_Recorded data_
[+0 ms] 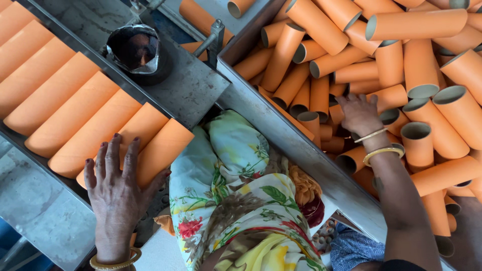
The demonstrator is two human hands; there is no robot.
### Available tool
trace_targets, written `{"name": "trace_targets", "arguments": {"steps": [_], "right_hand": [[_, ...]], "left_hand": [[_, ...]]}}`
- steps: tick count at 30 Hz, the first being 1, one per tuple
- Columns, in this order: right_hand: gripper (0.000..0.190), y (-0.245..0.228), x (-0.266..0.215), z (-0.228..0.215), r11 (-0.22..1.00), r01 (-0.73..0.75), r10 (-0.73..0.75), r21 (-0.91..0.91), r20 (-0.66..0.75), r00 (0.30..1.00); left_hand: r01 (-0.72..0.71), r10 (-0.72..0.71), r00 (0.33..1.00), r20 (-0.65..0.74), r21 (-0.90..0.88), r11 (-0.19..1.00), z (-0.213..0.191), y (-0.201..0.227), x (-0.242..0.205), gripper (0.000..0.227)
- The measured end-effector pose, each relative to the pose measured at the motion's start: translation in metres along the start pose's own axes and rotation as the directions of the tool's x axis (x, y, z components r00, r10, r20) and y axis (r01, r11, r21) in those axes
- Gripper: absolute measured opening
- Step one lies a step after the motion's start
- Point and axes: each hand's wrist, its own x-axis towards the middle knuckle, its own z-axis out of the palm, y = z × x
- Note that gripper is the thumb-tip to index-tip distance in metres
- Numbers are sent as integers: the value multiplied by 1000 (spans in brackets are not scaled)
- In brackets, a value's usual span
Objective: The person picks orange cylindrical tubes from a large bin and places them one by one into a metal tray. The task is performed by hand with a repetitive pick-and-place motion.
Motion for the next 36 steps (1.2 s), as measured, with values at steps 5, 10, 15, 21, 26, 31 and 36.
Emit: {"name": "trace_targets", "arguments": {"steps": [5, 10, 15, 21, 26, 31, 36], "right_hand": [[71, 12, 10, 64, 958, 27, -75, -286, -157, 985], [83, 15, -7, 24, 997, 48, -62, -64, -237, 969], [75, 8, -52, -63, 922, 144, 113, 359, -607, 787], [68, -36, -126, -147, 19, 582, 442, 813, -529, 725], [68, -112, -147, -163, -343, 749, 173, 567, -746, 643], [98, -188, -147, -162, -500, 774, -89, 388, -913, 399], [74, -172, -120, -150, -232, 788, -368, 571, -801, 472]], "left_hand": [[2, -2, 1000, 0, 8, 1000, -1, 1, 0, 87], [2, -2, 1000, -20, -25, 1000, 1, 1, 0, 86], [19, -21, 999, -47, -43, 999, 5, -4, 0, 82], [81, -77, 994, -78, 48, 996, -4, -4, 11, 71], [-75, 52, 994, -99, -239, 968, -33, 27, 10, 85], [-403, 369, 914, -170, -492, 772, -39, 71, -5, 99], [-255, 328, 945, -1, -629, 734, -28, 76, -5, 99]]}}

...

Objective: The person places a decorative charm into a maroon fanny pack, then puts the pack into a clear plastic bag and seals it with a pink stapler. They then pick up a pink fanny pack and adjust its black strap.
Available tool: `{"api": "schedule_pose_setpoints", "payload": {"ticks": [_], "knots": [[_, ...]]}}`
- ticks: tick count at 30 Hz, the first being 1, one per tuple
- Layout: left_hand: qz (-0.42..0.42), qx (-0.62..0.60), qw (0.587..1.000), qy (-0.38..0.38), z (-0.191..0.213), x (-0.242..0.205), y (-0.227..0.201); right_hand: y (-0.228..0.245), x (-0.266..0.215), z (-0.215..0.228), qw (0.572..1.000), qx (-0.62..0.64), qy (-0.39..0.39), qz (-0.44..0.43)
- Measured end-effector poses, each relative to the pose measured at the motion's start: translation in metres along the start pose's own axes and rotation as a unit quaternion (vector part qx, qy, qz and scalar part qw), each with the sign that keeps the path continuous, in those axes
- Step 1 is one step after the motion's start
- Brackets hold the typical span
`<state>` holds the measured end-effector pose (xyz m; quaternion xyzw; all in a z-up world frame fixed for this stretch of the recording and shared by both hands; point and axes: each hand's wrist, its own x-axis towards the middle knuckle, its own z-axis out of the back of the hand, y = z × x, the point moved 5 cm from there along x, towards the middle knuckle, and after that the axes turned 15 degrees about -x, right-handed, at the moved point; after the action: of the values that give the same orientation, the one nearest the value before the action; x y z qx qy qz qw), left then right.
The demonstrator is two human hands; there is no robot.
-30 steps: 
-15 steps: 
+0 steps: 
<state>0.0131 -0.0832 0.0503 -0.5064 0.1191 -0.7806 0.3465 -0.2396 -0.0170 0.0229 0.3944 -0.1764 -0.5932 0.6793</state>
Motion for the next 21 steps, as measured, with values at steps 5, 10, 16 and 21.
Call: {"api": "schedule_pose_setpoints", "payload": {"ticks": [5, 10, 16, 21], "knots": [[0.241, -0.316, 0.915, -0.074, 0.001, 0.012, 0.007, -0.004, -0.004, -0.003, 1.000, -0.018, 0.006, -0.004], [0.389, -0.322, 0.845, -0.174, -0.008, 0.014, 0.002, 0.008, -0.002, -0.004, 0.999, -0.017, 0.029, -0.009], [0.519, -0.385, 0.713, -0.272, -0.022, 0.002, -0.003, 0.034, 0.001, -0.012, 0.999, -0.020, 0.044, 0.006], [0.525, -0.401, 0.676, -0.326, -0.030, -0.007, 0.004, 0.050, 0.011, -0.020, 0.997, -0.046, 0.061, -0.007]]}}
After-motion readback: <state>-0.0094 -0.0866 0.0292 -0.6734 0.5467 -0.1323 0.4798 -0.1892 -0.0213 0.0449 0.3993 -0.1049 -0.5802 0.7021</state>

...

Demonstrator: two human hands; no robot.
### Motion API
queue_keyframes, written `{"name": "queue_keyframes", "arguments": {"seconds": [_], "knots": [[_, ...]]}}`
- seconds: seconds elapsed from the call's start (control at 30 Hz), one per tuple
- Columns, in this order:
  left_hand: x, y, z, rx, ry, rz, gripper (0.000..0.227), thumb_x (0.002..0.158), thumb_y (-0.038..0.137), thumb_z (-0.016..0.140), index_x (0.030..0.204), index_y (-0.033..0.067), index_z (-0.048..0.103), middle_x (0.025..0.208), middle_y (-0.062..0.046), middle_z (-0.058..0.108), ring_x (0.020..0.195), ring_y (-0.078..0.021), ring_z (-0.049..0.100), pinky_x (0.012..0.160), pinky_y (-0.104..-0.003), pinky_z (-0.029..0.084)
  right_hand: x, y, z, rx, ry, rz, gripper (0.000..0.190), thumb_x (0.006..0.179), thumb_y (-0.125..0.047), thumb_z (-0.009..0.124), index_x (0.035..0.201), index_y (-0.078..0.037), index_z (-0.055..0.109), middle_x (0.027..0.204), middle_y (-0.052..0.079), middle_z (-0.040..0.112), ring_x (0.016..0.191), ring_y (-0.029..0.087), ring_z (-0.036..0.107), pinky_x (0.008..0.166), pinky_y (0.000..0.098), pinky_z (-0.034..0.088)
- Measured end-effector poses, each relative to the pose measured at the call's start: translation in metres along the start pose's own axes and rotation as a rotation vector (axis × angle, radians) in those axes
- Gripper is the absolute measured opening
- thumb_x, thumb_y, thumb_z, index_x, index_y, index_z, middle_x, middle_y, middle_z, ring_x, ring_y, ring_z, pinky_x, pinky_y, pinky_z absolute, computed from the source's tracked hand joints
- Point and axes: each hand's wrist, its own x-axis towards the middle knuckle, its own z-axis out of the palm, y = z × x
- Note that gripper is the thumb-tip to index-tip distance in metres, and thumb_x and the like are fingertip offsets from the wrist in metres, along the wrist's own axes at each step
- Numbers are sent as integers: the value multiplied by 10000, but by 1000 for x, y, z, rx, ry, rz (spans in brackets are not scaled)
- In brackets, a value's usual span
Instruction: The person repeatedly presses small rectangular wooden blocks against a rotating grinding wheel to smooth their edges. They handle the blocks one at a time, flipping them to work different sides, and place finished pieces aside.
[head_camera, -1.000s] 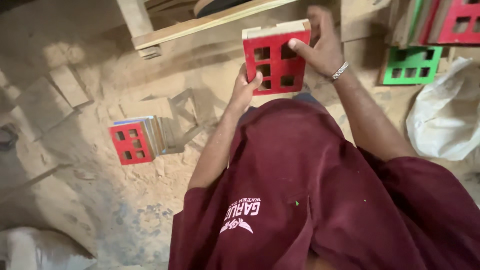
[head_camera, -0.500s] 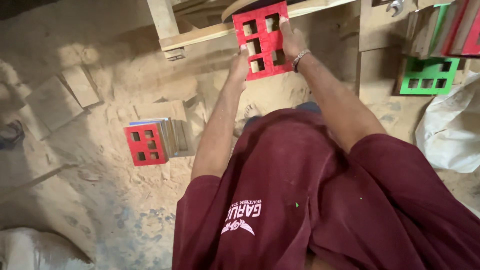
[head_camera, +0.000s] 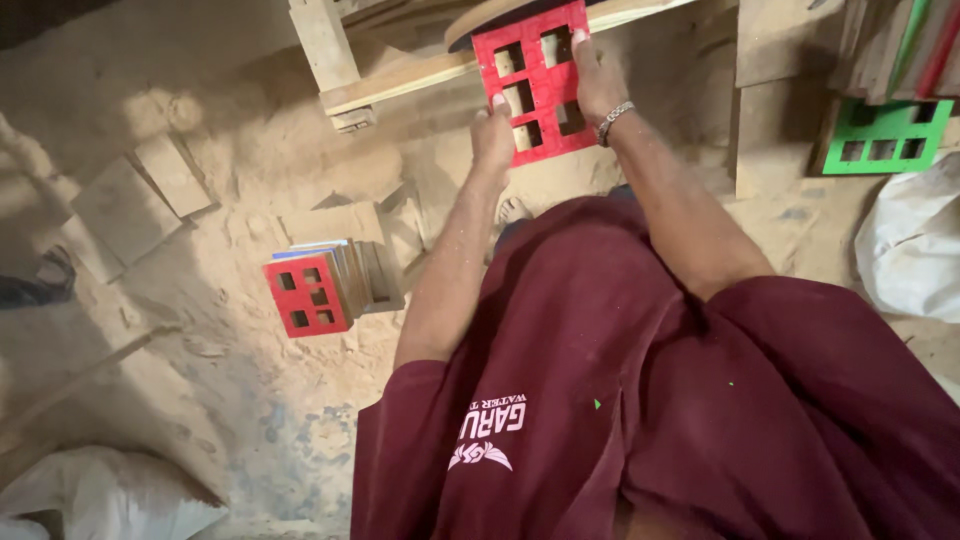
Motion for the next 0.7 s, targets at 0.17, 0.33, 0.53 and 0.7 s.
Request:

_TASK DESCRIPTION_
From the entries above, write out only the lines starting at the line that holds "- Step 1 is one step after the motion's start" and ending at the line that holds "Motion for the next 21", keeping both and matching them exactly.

_ANSWER FOR THE TASK_
- Step 1 is one step after the motion's start
- Brackets hold the typical span
`<state>` holds the measured end-effector pose (xyz m; quaternion xyzw; all in a z-up world frame fixed for this stretch of the recording and shared by both hands; point and axes: each hand's wrist, its own x-axis towards the middle knuckle, its own z-axis out of the back of the hand, y = z × x, the point moved 5 cm from there along x, towards the middle knuckle, and after that the axes turned 15 degrees about -x, right-handed, at the moved point; after the action: of the values that give the same orientation, the one nearest the value before the action; x y z qx qy qz qw), left then right.
The demonstrator is two human hands; there is no robot.
-30 steps: 
-15 steps: 
+0 steps: 
<state>0.0131 -0.0832 0.0503 -0.5064 0.1191 -0.7806 0.3465 -0.2396 -0.0170 0.0229 0.3944 -0.1764 -0.5932 0.6793</state>
Motion for the next 21 steps, as measured, with values at steps 5, 10, 16 and 21.

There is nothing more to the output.